Watakano, Sejarah Mengukirnya sebagai Pulau Mini untuk Wisata Prostitusi di Jepang

Ilustrasi Seks
Sumber :
  • Screenshot berita VivaNews

VIVA Jabar - Watakano pernah disebut-sebut sebagai surga seks mini yang berada di Jepang. Watakano bahkan dijuluki sebagai 'pulau prostitusi'.

Sejarahnya, pada masa kejayaan sekitar akhir tahun 70-an hingga pertengahan 80-an, para PNS Jepang, polisi, dan pegawai negeri dari pulau utama terdekat akan menaiki perahu selama 3 menit untuk mencapai surga duniawi ini, dimana seperempat dari 270 penghuninya adalah pekerja seks.

VICE World News menuliskan, sebagaimana dilansir VIVA, seluruh perekonomian pulau seluas 1,5 kilometer persegi di pusat prefektur Mie ini berkembang dari apa yang dikenal sebagai "menjual gadis-gadis," yang pada tahun 80-an masing-masing bisa menghasilkan dua juta yen atau setara dengan Rp211 Juta Rupiah.

Ilustrasi Seks

Photo :
  • Screenshot berita VivaNews

Penduduk yang bukan pekerja seks mengelola toko kelontong, kafe, dan kompleks apartemen. Tersembunyi namun makmur, Pulau Watakano menikmati kekayaan ekonomi selama puluhan tahun.

Namun, ketika krisis ekonomi Jepang melanda pada tahun 1992, perusahaan tidak mampu lagi membiayai liburan perusahaan yang mewah bagi para pekerja, dan para pembelanja kelas atas berhenti mengunjungi pulau ini.

Hampir tiga dekade kemudian, hampir tidak ada pekerja seks yang tinggal di Watakano. Bagi penduduk yang membangun bisnis yang berkembang dari perdagangan seks, bar karaoke yang kosong dan lorong-lorong yang sepi menjadi pengingat akan masa lalu yang semarak dan juga kemerosotan pulau ini. 

Ilustrasi Seks

Photo :
  • Screenshot berita VivaNews

"Anda akan bertanya-tanya mengapa pulau kecil di pedesaan Jepang ini memiliki hotel dan toko-toko yang begitu banyak," ujar Mizuho Takagi, seorang penulis nonfiksi berusia 45 tahun yang telah banyak meneliti Watakano, kepada VICE World News. 

Kematian pulau ini sebagian disebabkan oleh perubahan hukum. Pada tahun 1998, Jepang melegalkan layanan pendamping dan, dalam kata-kata Takagi, "prostitusi yang beragam," meskipun sampai saat ini masih ilegal untuk menjual seks vaginal. 

"Sekarang dengan satu panggilan telepon, seorang gadis akan datang. Tidak ada alasan untuk pergi jauh-jauh ke pulau," katanya.

"Tentu saja, pelanggan tidak bisa melakukan hubungan seks vaginal seperti yang mereka lakukan dengan gadis-gadis di Watakano, tetapi para pebisnis tidak perlu menghabiskan 100.000 yen ($950) untuk perjalanan, menginap, dan seks," kata Takagi. 

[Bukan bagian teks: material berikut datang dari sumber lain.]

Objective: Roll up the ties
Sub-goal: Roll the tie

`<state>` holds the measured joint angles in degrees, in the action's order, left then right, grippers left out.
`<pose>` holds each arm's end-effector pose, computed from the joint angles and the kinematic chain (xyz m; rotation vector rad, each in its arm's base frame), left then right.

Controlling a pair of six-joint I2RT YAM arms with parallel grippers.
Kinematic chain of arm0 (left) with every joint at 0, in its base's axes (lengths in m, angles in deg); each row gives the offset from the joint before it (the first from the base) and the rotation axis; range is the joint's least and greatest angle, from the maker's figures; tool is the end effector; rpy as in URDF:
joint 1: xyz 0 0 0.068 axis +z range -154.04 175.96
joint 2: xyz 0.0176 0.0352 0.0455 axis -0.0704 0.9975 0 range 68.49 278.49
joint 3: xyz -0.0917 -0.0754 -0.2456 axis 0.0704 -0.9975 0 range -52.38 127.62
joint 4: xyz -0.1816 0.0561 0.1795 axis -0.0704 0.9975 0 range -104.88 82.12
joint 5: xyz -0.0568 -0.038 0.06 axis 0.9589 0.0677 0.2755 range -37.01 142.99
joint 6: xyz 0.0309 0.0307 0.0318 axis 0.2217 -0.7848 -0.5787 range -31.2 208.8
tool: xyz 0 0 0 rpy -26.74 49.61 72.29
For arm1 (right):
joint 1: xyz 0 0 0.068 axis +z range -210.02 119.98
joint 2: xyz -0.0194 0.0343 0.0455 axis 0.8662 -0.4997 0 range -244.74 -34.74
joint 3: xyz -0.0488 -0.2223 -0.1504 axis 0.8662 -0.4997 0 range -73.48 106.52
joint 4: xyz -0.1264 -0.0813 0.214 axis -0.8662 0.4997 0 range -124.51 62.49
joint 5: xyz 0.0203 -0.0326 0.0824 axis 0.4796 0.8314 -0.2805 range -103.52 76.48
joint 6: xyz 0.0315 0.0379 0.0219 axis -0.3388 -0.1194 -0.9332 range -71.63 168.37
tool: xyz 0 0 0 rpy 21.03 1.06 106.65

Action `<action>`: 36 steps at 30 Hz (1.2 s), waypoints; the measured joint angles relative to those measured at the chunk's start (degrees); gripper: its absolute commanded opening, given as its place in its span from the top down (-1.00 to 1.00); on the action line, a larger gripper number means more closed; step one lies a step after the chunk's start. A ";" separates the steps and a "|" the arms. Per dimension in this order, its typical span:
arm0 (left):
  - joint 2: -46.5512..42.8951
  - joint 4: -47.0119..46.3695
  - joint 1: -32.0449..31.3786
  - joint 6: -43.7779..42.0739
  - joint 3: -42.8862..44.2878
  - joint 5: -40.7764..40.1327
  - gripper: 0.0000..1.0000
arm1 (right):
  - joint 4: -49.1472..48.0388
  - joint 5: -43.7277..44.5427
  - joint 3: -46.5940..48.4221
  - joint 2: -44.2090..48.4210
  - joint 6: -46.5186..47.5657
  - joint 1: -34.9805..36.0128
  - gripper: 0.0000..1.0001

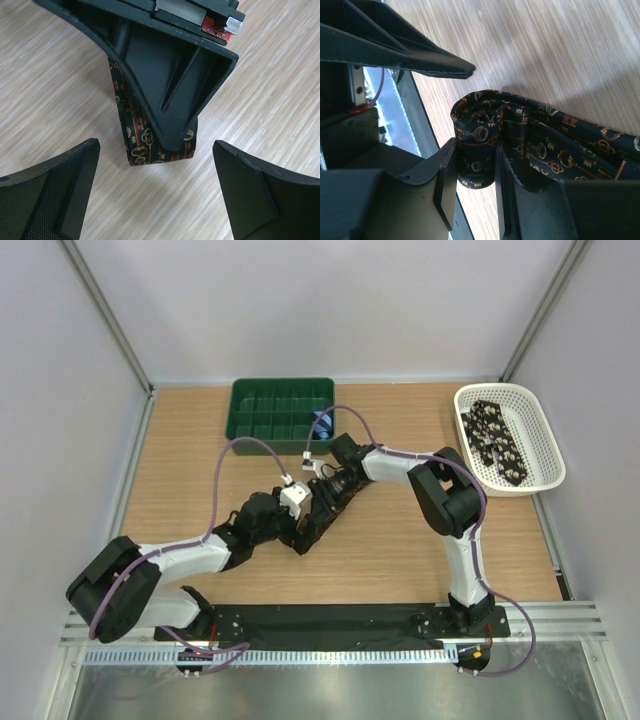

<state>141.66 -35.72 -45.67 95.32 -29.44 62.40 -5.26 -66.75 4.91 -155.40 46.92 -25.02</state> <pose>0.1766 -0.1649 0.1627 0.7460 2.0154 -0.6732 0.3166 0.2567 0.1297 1.0150 -2.5860 -1.4587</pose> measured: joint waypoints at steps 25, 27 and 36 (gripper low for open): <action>16.76 4.96 0.00 -9.60 13.60 5.42 -0.64 | 2.34 -7.43 1.86 -3.74 2.43 -4.02 0.78; 17.57 5.31 0.00 -9.94 14.62 5.88 -0.59 | 3.02 -7.91 2.56 -4.33 2.84 -4.26 0.78; 19.21 6.27 -0.13 -11.34 16.81 6.75 -0.37 | 4.55 -9.94 3.96 -6.27 3.30 -5.16 0.78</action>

Ilustrasi Kekerasan & Penganiayaan

Photo :
  • Screenshot berita VivaNews

Sementara para pegawai menemukan cara baru untuk menjalin ikatan tim dan hiburan, jumlah petugas pemadam kebakaran, polisi, dan pegawai negeri yang secara teratur mengunjungi pulau itu juga berkurang pada tahun 2015, setahun sebelum Prefektur Mie mengadakan KTT G7 pertamanya. 

"Pihak berwenang menindak prostitusi di pulau itu dan memaksa banyak pekerja seks untuk mencari pekerjaan di daerah lain," kata Takagi. 

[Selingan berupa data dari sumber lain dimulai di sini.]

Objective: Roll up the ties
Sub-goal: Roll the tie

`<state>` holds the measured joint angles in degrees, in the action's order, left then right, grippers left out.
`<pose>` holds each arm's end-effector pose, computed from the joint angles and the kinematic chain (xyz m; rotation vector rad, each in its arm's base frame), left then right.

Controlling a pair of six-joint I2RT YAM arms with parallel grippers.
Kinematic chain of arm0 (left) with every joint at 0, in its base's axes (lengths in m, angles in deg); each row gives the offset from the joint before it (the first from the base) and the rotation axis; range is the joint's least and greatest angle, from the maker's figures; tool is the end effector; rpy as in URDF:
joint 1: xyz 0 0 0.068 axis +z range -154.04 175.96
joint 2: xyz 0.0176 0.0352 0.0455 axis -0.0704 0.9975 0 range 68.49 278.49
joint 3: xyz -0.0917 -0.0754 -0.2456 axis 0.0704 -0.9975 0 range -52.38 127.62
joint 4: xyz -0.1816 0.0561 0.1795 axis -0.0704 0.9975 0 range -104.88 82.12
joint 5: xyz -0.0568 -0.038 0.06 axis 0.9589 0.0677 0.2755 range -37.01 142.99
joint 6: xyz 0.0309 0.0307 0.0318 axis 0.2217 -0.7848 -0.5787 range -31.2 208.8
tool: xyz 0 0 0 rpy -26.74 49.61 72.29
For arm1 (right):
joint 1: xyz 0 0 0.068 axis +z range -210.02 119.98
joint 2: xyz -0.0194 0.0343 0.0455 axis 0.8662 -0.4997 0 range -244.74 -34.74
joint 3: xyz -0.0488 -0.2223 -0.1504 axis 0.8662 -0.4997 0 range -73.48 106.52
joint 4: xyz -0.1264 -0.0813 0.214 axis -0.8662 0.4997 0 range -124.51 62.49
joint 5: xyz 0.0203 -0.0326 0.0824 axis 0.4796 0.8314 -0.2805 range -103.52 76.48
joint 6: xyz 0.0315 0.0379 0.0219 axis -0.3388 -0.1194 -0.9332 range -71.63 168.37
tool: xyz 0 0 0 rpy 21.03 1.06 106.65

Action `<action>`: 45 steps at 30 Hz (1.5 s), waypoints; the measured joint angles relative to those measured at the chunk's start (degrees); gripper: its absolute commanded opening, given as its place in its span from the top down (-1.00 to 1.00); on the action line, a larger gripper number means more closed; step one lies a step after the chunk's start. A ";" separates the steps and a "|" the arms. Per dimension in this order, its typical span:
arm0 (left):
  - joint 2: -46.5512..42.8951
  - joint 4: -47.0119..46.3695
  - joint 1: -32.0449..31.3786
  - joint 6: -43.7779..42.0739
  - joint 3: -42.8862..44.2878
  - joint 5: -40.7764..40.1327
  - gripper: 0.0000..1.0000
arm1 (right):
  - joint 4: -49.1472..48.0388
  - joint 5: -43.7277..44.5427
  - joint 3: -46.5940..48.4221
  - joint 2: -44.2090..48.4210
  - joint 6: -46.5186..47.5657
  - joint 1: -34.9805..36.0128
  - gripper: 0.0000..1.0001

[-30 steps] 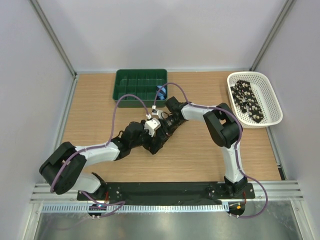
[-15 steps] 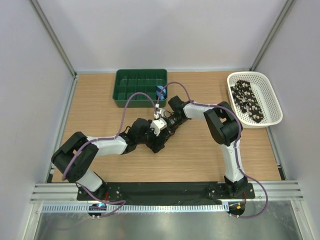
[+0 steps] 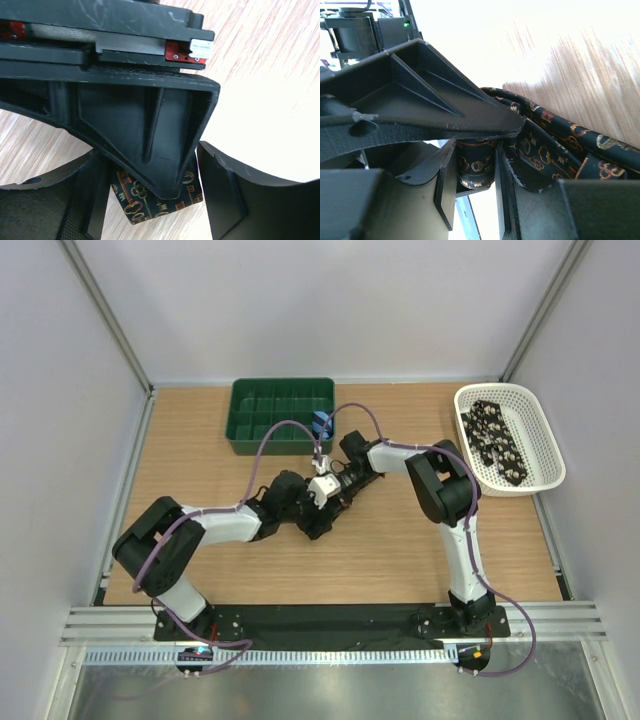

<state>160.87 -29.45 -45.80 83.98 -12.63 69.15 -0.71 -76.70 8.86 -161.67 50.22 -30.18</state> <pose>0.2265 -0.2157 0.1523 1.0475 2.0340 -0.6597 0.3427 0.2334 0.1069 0.8636 -2.4501 -1.6108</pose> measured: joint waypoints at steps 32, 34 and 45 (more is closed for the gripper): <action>5.27 4.02 -0.81 -2.25 5.79 0.37 0.58 | -0.94 2.14 -1.38 1.86 -1.09 -2.25 0.05; 5.40 3.93 -0.85 -2.51 5.79 0.37 0.58 | -1.07 2.14 -1.51 1.86 -1.40 -2.38 -0.06; 6.01 4.26 -0.90 -3.21 6.19 0.68 0.65 | -4.22 2.51 -3.37 3.28 -3.61 -3.89 -0.03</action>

Meskipun Pulau Watakano sekarang identik dengan prostitusi, pulau ini pertama kali digunakan sebagai tempat penampungan selama periode Edo antara tahun 1600-an hingga pertengahan 1800-an. 

Para pelaut yang melakukan perjalanan dari Osaka ke Edo (Tokyo kuno) akan singgah di pulau ini ketika laut sedang berombak. 

Penduduk pulau mengambil keuntungan dari lalu lintas pejalan kaki ini dan menjual hasil bumi para pelaut, memperbaiki seragam mereka, dan memasak makanan untuk mereka. 

Seiring berjalannya waktu, perdagangan seks yang menguntungkan pun berkembang. Meskipun ilegal, layanan seks vaginal yang ditawarkan di pulau ini membedakannya dari distrik lampu merah lainnya di Jepang.